Even under slavery, Williams points out, “[i]n up to three-quarters of the families, all children had the same mother and father.” In contrast, the black illegitimacy rate today is 75%. It seems essentially impossible to attribute this recent change to bigotry, given the much less disturbing figures from past historical eras when racism was far worse.
And illegitimacy is just an example of the many social maladies one could raise at this point. African American rates of incarceration, drug use, STD infection, and unemployment all have been far worse during our contemporary era than they had been as recently as 1950, when racism was a much bigger problem.
Empirically, contemporary factor variables such as pay-per-child welfare, no-fault divorce and the normalization of illegitimacy, under-policing of black neighborhoods, and the outsourcing of blue-collar jobs seem primarily responsible for contemporary problems in black communities — and poor white ones as well.
Rather than contort ourselves in order to blame very recent phenomena on brutal practices from centuries ago, we ought to look a bit closer to our own era.

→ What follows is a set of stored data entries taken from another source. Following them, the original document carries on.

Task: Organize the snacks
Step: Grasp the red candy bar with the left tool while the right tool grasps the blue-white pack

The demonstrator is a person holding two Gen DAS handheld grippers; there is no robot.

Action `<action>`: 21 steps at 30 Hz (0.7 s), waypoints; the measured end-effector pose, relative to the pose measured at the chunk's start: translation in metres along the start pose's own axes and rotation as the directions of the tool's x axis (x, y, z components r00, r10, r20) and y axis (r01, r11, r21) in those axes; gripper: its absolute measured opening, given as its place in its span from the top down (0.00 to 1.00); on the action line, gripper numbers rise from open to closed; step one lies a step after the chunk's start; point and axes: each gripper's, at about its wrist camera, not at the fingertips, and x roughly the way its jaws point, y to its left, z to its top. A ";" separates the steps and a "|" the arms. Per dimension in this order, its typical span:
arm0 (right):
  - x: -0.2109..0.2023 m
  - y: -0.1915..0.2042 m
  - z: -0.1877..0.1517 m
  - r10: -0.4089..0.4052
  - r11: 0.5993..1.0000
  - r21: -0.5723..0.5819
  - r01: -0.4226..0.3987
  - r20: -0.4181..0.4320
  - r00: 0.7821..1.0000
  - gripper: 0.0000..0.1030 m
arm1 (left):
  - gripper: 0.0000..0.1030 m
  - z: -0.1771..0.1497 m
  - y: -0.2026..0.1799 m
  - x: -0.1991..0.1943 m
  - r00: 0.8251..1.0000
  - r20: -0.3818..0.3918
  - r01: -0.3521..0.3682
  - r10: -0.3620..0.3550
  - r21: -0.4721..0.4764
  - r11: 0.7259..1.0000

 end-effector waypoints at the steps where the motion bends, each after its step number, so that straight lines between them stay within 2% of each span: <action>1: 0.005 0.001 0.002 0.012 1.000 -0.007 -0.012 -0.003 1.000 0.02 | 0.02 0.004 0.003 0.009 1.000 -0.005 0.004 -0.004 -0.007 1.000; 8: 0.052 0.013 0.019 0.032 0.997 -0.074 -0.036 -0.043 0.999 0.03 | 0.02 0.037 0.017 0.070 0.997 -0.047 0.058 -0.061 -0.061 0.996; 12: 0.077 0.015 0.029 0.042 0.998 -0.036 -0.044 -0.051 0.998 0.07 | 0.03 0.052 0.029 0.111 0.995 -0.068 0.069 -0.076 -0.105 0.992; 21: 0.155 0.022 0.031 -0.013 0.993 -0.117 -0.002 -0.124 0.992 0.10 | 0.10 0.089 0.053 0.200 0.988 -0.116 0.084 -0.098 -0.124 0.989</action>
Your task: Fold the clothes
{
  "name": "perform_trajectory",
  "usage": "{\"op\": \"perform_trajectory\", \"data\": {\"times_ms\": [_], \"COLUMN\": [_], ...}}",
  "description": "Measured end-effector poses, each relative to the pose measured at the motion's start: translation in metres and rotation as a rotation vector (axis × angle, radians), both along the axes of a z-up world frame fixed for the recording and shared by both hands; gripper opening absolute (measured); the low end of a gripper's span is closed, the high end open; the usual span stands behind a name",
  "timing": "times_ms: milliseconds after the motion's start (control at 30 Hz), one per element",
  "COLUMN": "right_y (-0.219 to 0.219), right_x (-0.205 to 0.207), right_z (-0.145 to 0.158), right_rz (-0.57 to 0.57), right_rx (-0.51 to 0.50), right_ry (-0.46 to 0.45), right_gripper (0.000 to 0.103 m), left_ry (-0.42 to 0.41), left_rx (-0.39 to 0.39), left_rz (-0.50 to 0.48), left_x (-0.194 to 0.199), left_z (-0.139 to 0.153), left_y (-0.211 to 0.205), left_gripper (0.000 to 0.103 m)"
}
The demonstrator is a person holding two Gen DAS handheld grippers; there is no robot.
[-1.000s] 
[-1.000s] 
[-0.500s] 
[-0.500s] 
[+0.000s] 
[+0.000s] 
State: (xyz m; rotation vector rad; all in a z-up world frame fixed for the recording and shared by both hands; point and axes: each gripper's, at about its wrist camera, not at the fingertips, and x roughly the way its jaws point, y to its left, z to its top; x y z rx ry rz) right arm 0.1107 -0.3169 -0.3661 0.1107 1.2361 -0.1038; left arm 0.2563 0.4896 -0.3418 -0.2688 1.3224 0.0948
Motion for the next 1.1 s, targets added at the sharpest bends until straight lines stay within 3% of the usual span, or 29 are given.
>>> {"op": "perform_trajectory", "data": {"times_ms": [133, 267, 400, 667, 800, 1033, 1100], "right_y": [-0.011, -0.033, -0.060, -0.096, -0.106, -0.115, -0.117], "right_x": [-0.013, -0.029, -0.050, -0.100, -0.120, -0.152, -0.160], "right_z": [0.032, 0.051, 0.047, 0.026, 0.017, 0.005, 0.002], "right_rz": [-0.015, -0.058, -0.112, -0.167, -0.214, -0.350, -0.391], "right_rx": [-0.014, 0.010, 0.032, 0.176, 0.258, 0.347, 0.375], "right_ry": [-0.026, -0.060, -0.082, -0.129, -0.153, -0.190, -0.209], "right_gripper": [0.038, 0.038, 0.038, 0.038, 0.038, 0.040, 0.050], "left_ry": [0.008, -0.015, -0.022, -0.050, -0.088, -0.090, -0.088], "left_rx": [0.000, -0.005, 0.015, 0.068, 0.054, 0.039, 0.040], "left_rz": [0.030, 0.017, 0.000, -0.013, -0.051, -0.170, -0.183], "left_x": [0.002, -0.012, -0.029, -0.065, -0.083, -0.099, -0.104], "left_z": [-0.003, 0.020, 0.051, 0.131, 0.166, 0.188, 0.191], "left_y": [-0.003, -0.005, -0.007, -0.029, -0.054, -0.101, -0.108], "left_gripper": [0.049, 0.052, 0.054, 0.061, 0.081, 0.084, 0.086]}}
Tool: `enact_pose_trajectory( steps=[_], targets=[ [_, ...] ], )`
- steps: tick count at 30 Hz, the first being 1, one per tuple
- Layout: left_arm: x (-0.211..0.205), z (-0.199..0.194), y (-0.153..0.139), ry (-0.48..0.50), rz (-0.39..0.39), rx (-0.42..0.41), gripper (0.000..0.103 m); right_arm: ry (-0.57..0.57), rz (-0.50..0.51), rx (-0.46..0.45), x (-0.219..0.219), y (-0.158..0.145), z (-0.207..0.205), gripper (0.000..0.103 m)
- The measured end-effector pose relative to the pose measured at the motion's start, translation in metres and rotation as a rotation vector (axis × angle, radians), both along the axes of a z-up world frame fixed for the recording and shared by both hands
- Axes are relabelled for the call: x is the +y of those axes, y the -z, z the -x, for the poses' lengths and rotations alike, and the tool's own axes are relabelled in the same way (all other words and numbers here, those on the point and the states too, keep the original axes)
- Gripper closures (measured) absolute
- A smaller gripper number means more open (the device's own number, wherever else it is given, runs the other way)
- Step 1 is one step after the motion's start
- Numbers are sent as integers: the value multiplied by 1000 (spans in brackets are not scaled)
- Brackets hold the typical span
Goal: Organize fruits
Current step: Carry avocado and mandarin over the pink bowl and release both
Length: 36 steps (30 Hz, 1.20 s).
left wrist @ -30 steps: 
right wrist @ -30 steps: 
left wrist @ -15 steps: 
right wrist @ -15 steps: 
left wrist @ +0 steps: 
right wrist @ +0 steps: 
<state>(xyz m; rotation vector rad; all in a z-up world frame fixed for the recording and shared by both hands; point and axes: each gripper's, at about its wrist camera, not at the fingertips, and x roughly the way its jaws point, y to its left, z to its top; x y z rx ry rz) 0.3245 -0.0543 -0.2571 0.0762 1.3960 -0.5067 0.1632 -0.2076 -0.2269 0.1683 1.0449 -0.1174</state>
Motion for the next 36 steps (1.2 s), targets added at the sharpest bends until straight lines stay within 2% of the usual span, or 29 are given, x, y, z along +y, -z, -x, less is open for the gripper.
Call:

The 1619 Project is correct that slavery is an existential horror. However, this practice was not some unique moral failure on the part of the United States. Slavery was the norm everywhere until Western societies began fighting to end it. The large majority of America’s slaves were purchased from powerful West African and Arab slave traders “of color.”
Further, historical slavery did not shape most of the modern institutions of American society that have survived. The American region reliant on slave labor was by far the poorest and most backward in the country. Almost 700,000 lives were lost when we conquered it and freed the slaves.
Finally, today’s problems in American minority communities — most of which, by the way, are doing rather well — often have nothing whatsoever to do with the atrocities of 155 years ago. Ironically, more than a few of them seem to be the result of “compassionate” liberal social welfare policies implemented during just the past few decades.
Wilfred Reilly is an assistant professor of political science at Kentucky State University.